What you are asked to do
From the entries below, copy every line that holds the word "mapping".

Record extracts
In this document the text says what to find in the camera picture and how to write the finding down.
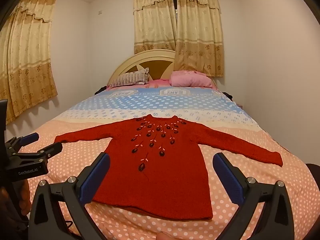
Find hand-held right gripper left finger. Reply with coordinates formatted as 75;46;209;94
29;152;111;240

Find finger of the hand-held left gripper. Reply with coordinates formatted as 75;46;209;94
5;132;40;153
14;142;63;159

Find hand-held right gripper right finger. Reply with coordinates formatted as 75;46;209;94
212;152;295;240

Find red embroidered knit sweater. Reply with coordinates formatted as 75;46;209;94
54;114;283;221

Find person's left hand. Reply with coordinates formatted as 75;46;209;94
15;179;31;208

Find beige floral curtain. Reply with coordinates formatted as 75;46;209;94
0;0;59;125
173;0;225;78
132;0;178;54

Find polka dot bed sheet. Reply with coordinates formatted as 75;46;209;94
19;85;320;240

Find striped pillow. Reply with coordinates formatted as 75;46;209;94
109;67;150;89

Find pink pillow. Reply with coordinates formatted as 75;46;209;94
169;70;216;89

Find pink blanket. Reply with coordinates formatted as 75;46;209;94
146;78;171;88

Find cream wooden headboard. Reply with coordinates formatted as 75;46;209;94
107;49;177;87

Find black cable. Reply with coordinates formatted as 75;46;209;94
63;219;76;233

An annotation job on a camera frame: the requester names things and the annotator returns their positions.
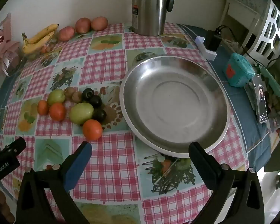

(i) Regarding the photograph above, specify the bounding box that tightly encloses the red apple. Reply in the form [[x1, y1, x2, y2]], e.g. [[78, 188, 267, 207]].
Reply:
[[75, 17, 92, 34], [58, 26, 75, 41], [91, 16, 108, 31]]

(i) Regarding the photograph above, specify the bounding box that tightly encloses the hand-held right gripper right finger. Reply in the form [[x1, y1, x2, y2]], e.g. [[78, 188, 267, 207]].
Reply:
[[189, 141, 266, 224]]

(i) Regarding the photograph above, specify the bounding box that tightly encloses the glass jar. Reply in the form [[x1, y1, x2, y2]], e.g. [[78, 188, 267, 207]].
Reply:
[[1, 49, 26, 76]]

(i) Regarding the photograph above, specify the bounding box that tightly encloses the orange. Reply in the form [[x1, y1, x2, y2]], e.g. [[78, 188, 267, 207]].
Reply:
[[83, 119, 103, 141], [37, 99, 49, 116], [49, 103, 66, 122]]

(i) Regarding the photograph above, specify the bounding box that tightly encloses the green plastic tray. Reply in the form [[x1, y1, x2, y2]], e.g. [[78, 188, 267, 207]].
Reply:
[[259, 65, 280, 131]]

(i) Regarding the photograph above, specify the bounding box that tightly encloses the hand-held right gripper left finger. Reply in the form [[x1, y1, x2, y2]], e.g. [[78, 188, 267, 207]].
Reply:
[[15, 141, 92, 224]]

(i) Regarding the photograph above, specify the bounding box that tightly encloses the dark plum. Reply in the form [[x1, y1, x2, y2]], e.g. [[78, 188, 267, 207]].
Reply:
[[82, 88, 94, 101], [92, 108, 107, 123], [88, 95, 102, 109]]

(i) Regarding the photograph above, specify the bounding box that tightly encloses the green apple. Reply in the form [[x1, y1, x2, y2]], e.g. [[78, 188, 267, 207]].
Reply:
[[47, 89, 66, 106], [69, 102, 94, 125]]

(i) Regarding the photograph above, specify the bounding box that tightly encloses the checkered printed tablecloth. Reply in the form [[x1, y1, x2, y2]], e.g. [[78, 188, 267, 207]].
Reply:
[[0, 22, 250, 224]]

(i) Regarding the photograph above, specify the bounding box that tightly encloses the black cable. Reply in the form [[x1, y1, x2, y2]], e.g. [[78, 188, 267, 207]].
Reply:
[[218, 24, 280, 67]]

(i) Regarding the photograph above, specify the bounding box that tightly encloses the person's left hand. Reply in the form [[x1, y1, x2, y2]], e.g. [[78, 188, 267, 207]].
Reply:
[[0, 184, 14, 223]]

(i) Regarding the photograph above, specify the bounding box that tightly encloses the brown kiwi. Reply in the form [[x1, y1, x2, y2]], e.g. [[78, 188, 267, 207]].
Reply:
[[65, 86, 75, 99], [71, 91, 83, 104]]

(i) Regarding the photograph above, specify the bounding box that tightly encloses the stainless steel basin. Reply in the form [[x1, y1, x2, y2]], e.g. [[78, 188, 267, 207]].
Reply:
[[119, 55, 231, 158]]

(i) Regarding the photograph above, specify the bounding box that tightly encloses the black charger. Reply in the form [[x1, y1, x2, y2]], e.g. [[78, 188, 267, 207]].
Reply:
[[204, 27, 222, 51]]

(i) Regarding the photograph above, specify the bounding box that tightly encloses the white plastic basket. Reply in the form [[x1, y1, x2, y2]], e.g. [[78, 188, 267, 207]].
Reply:
[[241, 0, 280, 62]]

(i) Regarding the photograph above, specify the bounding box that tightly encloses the teal tissue pack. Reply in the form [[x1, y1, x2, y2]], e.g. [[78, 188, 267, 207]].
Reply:
[[223, 52, 256, 88]]

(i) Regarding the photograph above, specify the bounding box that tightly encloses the white power strip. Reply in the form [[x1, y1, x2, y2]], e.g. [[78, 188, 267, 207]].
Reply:
[[195, 35, 217, 60]]

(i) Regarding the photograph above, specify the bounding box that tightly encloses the pink paper decoration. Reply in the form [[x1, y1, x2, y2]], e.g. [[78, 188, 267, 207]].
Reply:
[[0, 13, 20, 70]]

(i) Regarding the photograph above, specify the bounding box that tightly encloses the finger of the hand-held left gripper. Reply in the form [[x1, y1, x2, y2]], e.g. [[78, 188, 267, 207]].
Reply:
[[0, 137, 27, 159]]

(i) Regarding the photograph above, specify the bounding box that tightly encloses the white wooden rack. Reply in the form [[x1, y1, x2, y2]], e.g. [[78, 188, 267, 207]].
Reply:
[[220, 0, 266, 45]]

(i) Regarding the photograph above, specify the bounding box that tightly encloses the glass bowl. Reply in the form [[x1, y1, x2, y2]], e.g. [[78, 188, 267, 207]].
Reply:
[[23, 37, 63, 61]]

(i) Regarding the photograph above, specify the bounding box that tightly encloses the smartphone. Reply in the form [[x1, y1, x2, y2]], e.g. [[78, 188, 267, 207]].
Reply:
[[251, 73, 270, 124]]

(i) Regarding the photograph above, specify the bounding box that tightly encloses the yellow banana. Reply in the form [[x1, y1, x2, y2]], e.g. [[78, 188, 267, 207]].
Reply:
[[22, 31, 55, 55], [22, 24, 59, 44]]

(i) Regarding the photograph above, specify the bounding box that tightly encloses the stainless steel kettle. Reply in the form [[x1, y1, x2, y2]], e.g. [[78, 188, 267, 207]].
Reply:
[[131, 0, 176, 36]]

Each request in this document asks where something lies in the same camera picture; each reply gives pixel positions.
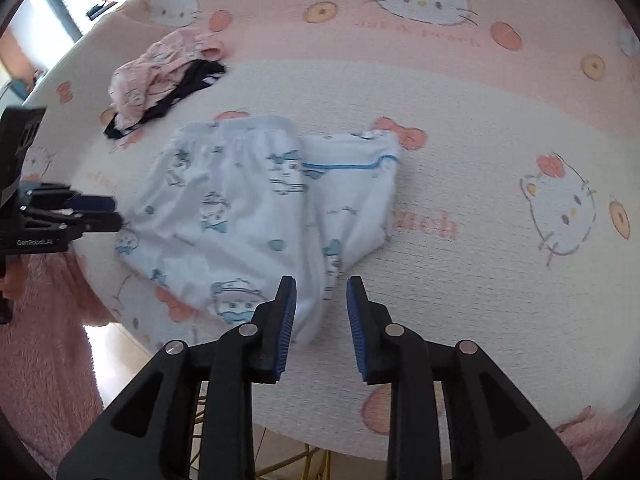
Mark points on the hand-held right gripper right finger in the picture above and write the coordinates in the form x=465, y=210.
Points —
x=356, y=335

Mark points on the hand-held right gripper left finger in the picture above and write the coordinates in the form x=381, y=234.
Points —
x=286, y=330

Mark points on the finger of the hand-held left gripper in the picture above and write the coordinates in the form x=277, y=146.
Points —
x=92, y=204
x=100, y=222

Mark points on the white cartoon print shorts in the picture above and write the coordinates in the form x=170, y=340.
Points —
x=225, y=220

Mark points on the person's left hand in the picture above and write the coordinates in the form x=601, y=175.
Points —
x=19, y=280

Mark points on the pink cat print blanket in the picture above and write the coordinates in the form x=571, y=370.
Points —
x=450, y=285

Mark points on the pink fluffy robe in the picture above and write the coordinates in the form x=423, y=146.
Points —
x=45, y=360

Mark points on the pink cartoon print garment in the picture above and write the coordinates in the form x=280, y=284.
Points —
x=150, y=75

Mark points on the black garment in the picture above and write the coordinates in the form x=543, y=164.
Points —
x=195, y=77

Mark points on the dark window frame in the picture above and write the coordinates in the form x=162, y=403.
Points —
x=67, y=10

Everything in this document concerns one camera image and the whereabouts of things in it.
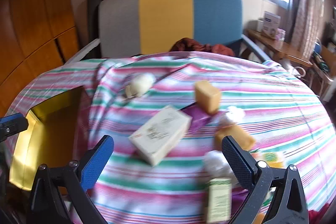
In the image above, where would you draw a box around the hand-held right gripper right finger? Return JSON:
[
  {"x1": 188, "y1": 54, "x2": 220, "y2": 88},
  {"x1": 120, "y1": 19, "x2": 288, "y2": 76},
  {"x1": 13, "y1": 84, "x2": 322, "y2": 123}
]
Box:
[{"x1": 221, "y1": 135, "x2": 310, "y2": 224}]

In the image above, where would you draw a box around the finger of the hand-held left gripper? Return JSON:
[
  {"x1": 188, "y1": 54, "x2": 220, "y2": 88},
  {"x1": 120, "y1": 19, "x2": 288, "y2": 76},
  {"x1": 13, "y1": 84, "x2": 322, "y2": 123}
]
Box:
[{"x1": 0, "y1": 113, "x2": 29, "y2": 143}]

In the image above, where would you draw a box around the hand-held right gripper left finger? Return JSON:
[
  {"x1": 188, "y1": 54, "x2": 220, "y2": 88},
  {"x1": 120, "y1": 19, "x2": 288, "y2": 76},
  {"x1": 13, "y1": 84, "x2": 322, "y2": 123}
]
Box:
[{"x1": 26, "y1": 135, "x2": 114, "y2": 224}]

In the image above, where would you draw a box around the yellow-lined storage box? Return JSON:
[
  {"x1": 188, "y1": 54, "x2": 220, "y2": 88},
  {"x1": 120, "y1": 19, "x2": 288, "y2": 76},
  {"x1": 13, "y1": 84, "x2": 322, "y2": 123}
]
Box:
[{"x1": 9, "y1": 86, "x2": 91, "y2": 191}]

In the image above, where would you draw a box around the yellow sponge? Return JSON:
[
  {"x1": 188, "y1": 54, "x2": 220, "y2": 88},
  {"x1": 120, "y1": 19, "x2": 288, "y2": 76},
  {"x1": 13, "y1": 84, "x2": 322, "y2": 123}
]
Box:
[
  {"x1": 194, "y1": 80, "x2": 221, "y2": 115},
  {"x1": 215, "y1": 123, "x2": 256, "y2": 152}
]

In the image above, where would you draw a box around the green-edged cracker packet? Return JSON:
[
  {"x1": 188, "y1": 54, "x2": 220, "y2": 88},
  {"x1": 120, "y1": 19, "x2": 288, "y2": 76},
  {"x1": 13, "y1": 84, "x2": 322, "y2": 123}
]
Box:
[{"x1": 252, "y1": 151, "x2": 285, "y2": 168}]

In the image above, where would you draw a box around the small green box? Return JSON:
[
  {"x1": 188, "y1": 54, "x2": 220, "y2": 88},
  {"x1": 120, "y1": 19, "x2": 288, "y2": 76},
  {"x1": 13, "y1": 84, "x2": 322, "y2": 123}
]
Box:
[{"x1": 206, "y1": 178, "x2": 233, "y2": 223}]

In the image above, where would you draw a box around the clear plastic bundle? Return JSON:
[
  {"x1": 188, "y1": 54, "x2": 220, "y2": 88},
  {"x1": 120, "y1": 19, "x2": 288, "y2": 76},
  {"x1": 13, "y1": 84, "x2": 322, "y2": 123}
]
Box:
[{"x1": 220, "y1": 106, "x2": 246, "y2": 126}]

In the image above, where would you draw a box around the cream paper box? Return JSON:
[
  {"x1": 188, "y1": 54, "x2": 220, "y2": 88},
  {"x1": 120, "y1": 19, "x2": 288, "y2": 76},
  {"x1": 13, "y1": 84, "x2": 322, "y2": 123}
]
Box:
[{"x1": 129, "y1": 105, "x2": 192, "y2": 167}]

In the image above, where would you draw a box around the cream white plastic bundle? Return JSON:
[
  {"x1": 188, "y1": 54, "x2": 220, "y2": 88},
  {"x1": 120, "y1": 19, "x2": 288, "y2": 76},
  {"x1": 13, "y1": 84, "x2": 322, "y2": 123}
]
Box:
[{"x1": 125, "y1": 74, "x2": 156, "y2": 97}]

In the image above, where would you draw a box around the striped tablecloth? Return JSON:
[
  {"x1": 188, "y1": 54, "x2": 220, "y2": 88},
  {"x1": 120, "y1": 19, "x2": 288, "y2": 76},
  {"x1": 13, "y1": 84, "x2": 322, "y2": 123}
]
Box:
[{"x1": 5, "y1": 51, "x2": 336, "y2": 224}]

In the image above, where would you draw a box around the wooden wardrobe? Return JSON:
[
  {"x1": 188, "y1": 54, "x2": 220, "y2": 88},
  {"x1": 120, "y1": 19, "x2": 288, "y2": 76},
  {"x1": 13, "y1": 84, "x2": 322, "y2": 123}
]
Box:
[{"x1": 0, "y1": 0, "x2": 82, "y2": 114}]

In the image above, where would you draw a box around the wooden side desk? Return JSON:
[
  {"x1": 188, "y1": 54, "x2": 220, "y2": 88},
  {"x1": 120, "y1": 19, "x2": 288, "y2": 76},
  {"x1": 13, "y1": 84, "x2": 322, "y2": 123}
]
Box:
[{"x1": 247, "y1": 29, "x2": 313, "y2": 67}]

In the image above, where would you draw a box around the red-brown cloth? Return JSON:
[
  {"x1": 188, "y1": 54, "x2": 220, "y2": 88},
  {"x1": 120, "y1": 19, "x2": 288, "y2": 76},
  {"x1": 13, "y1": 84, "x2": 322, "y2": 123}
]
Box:
[{"x1": 169, "y1": 38, "x2": 235, "y2": 57}]

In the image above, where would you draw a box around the white cardboard box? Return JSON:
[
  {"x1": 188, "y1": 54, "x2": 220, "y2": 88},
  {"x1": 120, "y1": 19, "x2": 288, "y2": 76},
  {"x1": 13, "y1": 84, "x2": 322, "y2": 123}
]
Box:
[{"x1": 261, "y1": 11, "x2": 281, "y2": 37}]

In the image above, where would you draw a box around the grey yellow blue chair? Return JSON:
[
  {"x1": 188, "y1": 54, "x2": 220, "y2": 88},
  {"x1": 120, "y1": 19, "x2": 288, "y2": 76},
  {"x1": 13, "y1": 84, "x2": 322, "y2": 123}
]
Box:
[{"x1": 66, "y1": 0, "x2": 276, "y2": 64}]

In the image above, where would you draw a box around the striped curtain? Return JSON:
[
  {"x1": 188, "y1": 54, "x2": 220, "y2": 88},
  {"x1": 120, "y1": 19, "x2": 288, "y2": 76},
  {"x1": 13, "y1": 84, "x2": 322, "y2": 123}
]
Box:
[{"x1": 289, "y1": 0, "x2": 326, "y2": 57}]

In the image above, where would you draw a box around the black cylinder post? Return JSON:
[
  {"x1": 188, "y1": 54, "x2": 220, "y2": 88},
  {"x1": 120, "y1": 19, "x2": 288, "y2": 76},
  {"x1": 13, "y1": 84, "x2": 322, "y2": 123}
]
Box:
[{"x1": 87, "y1": 0, "x2": 104, "y2": 43}]

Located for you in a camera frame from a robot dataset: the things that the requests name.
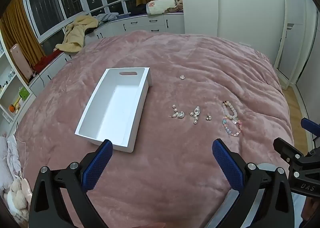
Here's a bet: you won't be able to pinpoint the pink fleece blanket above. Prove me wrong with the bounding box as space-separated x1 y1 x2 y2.
14 30 295 228

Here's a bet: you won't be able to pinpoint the white plastic storage box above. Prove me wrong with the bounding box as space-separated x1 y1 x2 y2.
74 67 153 154

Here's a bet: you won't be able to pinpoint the grey crumpled clothes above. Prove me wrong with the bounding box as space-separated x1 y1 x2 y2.
96 12 119 22

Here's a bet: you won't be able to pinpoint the white door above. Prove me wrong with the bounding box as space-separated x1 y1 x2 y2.
274 0 315 91

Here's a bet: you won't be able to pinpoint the red cloth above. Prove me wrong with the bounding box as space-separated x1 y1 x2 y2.
32 50 62 73

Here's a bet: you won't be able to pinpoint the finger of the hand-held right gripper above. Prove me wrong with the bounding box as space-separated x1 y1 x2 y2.
273 137 315 168
301 117 320 141

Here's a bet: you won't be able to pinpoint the cream plush toy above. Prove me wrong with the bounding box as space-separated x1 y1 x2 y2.
2 175 33 221

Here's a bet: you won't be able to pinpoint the white window seat cabinet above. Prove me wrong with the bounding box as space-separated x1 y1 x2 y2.
29 10 185 93

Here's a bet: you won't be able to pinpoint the yellow fleece robe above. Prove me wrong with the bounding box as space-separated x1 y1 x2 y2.
55 15 100 53

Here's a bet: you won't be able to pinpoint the pale pink bead bracelet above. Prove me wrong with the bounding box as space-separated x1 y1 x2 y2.
222 101 237 120

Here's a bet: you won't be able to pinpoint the rolled floral white pillow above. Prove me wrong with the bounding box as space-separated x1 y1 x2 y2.
146 0 179 15

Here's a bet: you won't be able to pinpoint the silver pearl drop earring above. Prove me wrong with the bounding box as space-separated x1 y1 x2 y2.
189 106 202 125

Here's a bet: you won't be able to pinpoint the dark purple cloth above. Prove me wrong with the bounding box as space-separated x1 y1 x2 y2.
129 5 148 16

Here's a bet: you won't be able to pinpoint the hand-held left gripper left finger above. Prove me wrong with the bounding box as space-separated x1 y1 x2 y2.
29 139 113 228

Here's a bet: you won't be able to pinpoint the pale crumpled quilt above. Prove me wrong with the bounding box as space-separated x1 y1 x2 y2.
0 133 24 190

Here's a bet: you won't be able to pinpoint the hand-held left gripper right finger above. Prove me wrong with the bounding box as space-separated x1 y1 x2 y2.
212 139 295 228

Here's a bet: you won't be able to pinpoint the pink tower appliance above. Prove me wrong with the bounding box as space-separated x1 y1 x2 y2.
10 43 34 80

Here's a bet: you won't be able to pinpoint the multicoloured bead bracelet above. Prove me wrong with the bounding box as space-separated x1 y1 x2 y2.
222 116 243 137

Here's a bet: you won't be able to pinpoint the white shelf unit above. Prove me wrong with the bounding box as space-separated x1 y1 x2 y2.
0 30 37 125

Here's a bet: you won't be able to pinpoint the pearl cluster earring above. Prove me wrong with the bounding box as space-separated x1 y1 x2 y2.
169 104 186 120

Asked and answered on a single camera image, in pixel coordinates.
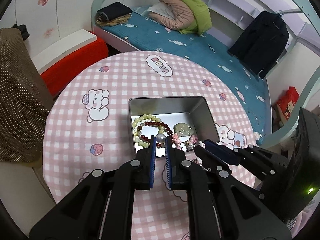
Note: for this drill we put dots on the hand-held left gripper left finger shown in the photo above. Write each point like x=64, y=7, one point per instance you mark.
x=152, y=160

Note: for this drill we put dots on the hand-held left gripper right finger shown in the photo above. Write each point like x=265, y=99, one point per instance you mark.
x=168, y=165

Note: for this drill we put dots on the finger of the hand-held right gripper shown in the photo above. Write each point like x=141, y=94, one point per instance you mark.
x=207, y=157
x=220, y=151

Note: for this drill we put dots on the small pearl earring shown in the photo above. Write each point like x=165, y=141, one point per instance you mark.
x=191, y=146

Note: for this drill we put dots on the pink bear charm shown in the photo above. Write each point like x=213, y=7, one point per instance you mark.
x=176, y=138
x=193, y=138

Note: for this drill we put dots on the pale green jade pendant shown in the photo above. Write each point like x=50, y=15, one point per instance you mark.
x=183, y=129

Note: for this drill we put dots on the grey metal tin box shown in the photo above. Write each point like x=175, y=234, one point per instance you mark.
x=200, y=120

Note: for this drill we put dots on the person's pink clothing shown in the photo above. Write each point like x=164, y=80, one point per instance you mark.
x=307, y=215

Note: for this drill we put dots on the red cat print bag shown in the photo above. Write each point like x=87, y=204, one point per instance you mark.
x=287, y=102

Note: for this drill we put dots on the pink checkered tablecloth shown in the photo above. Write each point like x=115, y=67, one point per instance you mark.
x=120, y=80

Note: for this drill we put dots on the blue candy print mattress cover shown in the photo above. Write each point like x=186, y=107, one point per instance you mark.
x=200, y=52

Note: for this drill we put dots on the black hanging coat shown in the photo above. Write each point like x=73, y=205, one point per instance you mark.
x=260, y=42

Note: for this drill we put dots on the lilac bed shelf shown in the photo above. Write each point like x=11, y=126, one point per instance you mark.
x=237, y=10

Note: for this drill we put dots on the white board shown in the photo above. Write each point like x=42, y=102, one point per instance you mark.
x=65, y=47

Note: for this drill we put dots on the folded tan clothes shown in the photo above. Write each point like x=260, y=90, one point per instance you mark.
x=117, y=21

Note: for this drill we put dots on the brown dotted cloth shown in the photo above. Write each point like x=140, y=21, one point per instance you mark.
x=20, y=92

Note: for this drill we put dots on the clothes hanger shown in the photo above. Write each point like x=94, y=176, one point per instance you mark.
x=279, y=13

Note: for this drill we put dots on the white pillow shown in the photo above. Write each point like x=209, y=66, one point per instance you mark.
x=160, y=8

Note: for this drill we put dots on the folded dark clothes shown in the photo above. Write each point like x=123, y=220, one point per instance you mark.
x=115, y=10

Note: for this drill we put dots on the white wardrobe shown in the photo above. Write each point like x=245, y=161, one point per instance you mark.
x=70, y=5

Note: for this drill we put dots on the black garment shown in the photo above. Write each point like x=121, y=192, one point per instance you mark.
x=21, y=30

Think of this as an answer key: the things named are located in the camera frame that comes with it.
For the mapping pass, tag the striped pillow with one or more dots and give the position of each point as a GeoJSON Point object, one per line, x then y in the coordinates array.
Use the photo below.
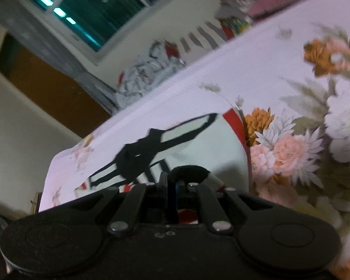
{"type": "Point", "coordinates": [204, 35]}

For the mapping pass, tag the striped knitted sweater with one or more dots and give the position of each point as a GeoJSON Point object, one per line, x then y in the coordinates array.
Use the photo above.
{"type": "Point", "coordinates": [210, 140]}

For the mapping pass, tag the grey-blue curtain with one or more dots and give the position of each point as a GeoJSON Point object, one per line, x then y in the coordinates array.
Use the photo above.
{"type": "Point", "coordinates": [46, 43]}

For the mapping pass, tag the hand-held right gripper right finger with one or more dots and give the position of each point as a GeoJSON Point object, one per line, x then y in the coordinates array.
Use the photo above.
{"type": "Point", "coordinates": [178, 192]}

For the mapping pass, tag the colourful patterned cloth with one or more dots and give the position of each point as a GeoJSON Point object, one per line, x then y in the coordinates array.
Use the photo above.
{"type": "Point", "coordinates": [236, 24]}

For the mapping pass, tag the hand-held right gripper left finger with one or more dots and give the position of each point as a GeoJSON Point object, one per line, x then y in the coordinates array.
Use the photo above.
{"type": "Point", "coordinates": [164, 192]}

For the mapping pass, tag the brown wooden door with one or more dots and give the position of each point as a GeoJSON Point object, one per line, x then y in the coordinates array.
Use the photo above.
{"type": "Point", "coordinates": [46, 93]}

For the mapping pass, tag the sliding glass window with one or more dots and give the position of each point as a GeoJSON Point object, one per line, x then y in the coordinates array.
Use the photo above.
{"type": "Point", "coordinates": [105, 5]}

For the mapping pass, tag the pink floral bed sheet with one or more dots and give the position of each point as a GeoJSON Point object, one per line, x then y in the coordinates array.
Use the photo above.
{"type": "Point", "coordinates": [250, 64]}

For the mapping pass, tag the pile of blue-grey clothes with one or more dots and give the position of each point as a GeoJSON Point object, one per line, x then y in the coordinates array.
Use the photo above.
{"type": "Point", "coordinates": [143, 73]}

Answer box
For the mapping pass, tag the striped pillow with one or more dots and give the position of each point as a GeoJSON Point object, one per line, x then y in the coordinates array.
For the mapping pass, tag the striped knitted sweater with one or more dots and give the position of each point as a GeoJSON Point object, one per line, x then y in the coordinates array.
For the mapping pass, tag the grey-blue curtain with one or more dots and give the position of each point as a GeoJSON Point object, one per line, x then y in the coordinates array.
For the mapping pass, tag the hand-held right gripper right finger with one or more dots and give the position of each point as a GeoJSON Point object, one per line, x then y in the coordinates array.
For the mapping pass, tag the colourful patterned cloth with one or more dots and give the position of each point as a GeoJSON Point object, one per line, x then y in the coordinates array.
For the mapping pass, tag the hand-held right gripper left finger with one or more dots and give the position of each point as a GeoJSON Point object, one per line, x then y in the coordinates array.
For the mapping pass, tag the brown wooden door with one or more dots and give the position of each point as a GeoJSON Point object, one per line, x then y in the coordinates array.
For the mapping pass, tag the sliding glass window with one or more dots and give the position of each point as a GeoJSON Point object, one per line, x then y in the coordinates array.
For the mapping pass, tag the pink floral bed sheet with one or more dots and give the position of each point as a GeoJSON Point object, one per line, x then y in the coordinates array.
For the mapping pass, tag the pile of blue-grey clothes with one or more dots and give the position of each point as a GeoJSON Point object, one per line, x then y in the coordinates array.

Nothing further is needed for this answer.